# History of Phosphate Fertilizer Production



## alshangiti (17 أبريل 2007)

Until the 1950s, fertilizer manufacturing facilities were relatively small and produced fertilizers tailored to the soil needs of area farmers, commonly within a 100-mile radius. Prior to 1950, only 4 million tons of primary nutrients – nitrogen (N), phosphate (P) and potassium (K) - were produced yearly. But in the late 1940s this began to change. Domestic agriculture and industry, as well as European and Western Pacific markets devastated in World War II, increasingly requested these nutrients. 
In the 1960s, the Tennessee Valley Authority (TVA) and the Land Grant Colleges began to promote higher analysis fertilizers so that more phosphate could be delivered to the farmers at lower costs and changed the way fertilizers were produced. In the 1960s, more concentrated phosphates began replacing normal superphosphate as the primary fertilizer commodity, turning what had been strictly a mining business into chemical production. This was especially true in Florida, which produces approximately 75% of the phosphate rock mined in the U.S. Phosphate rock is no longer sold for fertilizer manufacture. It is exclusively used to make phosphoric acid, almost all of which is used in the production of phosphate fertilizers.

Today (2005) the ammoniated phosphate fertilizer products produced in Florida allow the farmer to apply more fertilizer in one pass, which cut back significantly on labor costs. The higher analysis fertilizers also save on freight costs

Florida phosphate products today include:


DAP (diammonium phosphate): The fertilizer that quickly became the item of commerce because it had the highest concentration of phosphate and nitrogen at 18N - 46P2O5 - 0K2O. 

MAP (monoammonium phosphate): This fertilizer is essentially the same as DAP, but it has a lower concentration of nitrogen at 11N - 52P2O5 - 0K2O.

GTSP (granulated triple superphosphate): This fertilizer is very similar to the superphosphate fertilizer that was the fertilizer that traditionally provided the most nutrients to the plant at 46% P2O5. Since GTSP is made by reacting phosphate rock with phosphoric acid, it also provides some calcium and sulfur to the plant.

Superphosphoric Acid: A product that is used to make a higher analysis, or a more concentrated, fluid fertilizer. Liquid fertilization was said to be the future for fertilizer in the 1970s. It did not, however, prove to be much better than traditional DAP or MAP, which both can be slurried if needed. Today the demand for the product is not high and only a few companies produce superphosphoric acid. The only Florida company producing the acid is PCS in north Florida.

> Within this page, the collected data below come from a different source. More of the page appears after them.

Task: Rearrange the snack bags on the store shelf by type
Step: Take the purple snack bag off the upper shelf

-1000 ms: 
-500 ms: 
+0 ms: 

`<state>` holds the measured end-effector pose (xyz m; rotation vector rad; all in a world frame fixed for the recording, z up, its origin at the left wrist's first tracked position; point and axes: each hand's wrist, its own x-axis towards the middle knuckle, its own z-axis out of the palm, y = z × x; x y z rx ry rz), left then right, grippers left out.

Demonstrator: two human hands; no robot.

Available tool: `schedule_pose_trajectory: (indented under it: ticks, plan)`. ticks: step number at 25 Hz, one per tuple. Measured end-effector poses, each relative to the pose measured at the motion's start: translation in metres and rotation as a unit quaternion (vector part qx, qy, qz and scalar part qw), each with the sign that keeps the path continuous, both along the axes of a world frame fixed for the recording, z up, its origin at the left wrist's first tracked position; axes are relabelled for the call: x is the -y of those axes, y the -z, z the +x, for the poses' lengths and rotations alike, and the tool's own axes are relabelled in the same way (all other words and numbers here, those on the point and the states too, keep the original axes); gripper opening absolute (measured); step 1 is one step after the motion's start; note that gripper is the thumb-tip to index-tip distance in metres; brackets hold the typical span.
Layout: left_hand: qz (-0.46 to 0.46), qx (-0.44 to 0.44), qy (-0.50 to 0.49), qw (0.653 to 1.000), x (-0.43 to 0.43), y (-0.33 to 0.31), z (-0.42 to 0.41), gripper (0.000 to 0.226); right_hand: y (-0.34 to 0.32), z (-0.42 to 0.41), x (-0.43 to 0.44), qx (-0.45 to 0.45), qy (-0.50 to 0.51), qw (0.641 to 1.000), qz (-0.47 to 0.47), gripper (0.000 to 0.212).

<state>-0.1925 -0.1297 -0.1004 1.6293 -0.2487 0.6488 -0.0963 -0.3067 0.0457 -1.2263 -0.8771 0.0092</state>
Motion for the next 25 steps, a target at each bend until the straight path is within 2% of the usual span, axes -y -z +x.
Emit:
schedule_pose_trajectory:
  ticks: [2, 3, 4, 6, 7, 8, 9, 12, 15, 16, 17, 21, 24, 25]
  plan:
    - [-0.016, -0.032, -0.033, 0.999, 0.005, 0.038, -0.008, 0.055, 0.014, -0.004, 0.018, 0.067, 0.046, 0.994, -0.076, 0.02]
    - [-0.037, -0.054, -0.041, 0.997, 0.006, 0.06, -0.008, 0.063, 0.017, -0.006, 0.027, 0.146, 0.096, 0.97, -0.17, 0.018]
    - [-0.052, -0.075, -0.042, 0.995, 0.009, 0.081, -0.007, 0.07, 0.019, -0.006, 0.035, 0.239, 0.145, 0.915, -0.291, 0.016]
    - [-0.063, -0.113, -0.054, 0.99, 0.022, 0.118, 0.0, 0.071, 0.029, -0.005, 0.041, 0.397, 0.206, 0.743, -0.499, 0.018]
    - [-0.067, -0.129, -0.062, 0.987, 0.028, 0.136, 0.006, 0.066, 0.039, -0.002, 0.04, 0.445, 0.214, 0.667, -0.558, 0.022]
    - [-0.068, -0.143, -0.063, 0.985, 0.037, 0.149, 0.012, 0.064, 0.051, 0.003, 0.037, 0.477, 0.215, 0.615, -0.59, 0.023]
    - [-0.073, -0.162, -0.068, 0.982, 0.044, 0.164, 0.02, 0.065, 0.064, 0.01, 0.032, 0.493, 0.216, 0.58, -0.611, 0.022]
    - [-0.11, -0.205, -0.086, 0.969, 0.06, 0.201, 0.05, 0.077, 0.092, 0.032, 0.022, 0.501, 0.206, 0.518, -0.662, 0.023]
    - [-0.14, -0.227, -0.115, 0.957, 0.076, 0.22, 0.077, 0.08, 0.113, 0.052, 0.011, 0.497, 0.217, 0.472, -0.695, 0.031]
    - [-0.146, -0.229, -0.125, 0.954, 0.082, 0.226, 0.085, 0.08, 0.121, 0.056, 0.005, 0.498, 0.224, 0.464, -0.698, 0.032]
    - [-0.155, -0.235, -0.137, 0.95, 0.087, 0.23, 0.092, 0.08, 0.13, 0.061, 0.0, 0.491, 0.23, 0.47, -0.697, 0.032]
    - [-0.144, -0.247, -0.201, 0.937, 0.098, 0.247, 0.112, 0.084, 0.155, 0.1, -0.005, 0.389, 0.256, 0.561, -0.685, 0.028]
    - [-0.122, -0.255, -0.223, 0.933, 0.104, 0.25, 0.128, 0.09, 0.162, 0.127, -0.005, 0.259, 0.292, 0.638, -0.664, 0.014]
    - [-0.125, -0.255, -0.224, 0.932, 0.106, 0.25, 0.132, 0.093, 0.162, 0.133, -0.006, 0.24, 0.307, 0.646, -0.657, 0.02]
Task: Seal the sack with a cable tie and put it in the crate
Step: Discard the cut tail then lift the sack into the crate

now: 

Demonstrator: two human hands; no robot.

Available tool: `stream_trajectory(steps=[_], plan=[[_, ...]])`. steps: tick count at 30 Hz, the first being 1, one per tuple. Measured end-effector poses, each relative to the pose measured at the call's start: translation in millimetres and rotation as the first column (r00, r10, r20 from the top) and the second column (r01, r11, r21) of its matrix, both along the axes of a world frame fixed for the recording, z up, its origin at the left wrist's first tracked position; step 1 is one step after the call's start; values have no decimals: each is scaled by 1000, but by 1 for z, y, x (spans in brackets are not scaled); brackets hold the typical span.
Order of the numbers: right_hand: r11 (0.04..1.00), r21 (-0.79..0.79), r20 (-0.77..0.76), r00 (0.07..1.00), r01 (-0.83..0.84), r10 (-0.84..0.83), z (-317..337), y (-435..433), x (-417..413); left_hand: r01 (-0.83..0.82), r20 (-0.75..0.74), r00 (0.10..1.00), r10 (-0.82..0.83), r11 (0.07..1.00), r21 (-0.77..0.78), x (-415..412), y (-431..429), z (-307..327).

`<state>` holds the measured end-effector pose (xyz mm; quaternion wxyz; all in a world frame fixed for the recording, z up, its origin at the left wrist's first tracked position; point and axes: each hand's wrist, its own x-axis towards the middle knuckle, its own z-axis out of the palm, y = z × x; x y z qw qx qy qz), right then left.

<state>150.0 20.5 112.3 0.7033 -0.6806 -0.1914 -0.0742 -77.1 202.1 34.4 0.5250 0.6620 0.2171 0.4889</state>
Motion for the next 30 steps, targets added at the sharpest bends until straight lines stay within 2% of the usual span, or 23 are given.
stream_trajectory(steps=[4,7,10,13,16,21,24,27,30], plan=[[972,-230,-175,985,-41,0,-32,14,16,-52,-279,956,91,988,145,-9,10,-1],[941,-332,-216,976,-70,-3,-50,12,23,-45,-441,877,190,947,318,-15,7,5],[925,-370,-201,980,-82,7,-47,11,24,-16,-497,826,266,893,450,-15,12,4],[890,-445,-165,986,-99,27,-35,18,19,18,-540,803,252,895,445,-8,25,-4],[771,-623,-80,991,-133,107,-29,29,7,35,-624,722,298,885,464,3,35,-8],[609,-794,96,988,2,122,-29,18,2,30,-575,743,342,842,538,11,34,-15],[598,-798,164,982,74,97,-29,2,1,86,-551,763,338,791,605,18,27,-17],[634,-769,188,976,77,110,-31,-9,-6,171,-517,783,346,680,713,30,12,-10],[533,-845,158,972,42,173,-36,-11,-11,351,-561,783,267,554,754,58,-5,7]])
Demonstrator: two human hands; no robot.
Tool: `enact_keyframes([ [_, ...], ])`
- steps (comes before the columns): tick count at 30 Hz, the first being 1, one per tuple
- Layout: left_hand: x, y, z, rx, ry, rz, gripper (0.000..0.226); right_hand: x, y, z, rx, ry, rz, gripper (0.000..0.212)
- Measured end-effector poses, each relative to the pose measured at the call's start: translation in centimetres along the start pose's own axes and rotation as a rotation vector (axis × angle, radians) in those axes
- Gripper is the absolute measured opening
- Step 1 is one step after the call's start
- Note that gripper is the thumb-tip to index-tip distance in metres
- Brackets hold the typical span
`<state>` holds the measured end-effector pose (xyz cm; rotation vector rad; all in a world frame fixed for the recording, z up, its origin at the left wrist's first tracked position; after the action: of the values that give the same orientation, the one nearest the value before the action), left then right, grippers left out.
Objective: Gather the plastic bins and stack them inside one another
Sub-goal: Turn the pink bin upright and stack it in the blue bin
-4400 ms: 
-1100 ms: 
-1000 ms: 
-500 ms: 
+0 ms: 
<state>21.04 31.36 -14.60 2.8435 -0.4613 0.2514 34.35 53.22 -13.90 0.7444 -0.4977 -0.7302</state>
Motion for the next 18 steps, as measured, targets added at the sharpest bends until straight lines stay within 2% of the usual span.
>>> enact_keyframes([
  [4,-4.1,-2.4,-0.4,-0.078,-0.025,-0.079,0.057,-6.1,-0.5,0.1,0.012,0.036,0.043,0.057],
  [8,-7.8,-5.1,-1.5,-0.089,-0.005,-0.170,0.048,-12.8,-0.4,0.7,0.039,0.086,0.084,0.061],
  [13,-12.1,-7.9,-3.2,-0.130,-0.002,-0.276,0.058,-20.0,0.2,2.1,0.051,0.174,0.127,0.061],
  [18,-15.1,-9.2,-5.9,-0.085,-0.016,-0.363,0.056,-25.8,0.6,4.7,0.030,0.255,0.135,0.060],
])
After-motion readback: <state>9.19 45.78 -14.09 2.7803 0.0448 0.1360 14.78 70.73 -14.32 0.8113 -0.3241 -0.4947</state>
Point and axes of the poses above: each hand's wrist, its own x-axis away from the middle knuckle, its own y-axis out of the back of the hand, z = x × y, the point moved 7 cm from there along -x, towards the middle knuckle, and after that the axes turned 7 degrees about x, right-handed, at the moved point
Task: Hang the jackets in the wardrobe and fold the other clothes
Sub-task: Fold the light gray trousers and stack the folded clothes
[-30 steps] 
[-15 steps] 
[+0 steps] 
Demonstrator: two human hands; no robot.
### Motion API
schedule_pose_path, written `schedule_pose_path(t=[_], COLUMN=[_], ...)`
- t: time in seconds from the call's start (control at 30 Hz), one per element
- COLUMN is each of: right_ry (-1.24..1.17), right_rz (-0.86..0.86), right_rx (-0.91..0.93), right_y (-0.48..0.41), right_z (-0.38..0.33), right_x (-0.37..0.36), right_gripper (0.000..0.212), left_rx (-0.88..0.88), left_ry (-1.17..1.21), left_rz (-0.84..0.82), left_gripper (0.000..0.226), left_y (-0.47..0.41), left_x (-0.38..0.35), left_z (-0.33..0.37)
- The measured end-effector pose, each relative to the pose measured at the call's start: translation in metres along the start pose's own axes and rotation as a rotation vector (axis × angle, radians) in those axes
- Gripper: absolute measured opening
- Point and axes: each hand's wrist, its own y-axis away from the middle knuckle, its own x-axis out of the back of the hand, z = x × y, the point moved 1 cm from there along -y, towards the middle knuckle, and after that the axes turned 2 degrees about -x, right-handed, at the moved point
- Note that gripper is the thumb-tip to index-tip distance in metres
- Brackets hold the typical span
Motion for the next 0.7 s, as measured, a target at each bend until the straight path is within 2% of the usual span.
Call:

Phosphoric Acid: In the past, phosphoric acid was shipped to granulation plants that flourished in farming areas. There it was mixed with ammonia to make phosphate fertilizer. Today only a few independent granulation plants exist because the phosphate companies add the ammonia themselves to produce the ammoniated phosphate fertilizer products they sell. Purified technical- and food-grade phosphoric acid are also sold for use in items such as soft drinks. This product, however, mostly comes from North Carolina and Louisiana phosphate operations. 

Animal Feed Supplements: Defluorinated phosphate rock or phosphoric acid are used to make animal feed supplements. PCS, in north Florida, and Mosaic are two Florida phosphate companies that produce animal feed supplements. One way to produce the feed is to combine phosphate rock with a small amount of phosphoric acid, sodium carbonate and then calcine. The most common method, however, is to defluorinate phosphoric acid and react it with lime to get dicalcium phosphate.

Sulfuric Acid: This acid is produced at phosphate plants to be used to react with phosphate rock to produce phosphoric acid. The heat generated off the sulfuric acid production is used to power phosphate manufacturing plants and extra energy is often sold back to the area electric grid. Some sulfuric acid may be sold as a product.​


----------



## spiderweb2015 (15 أبريل 2010)

شكرا لك


----------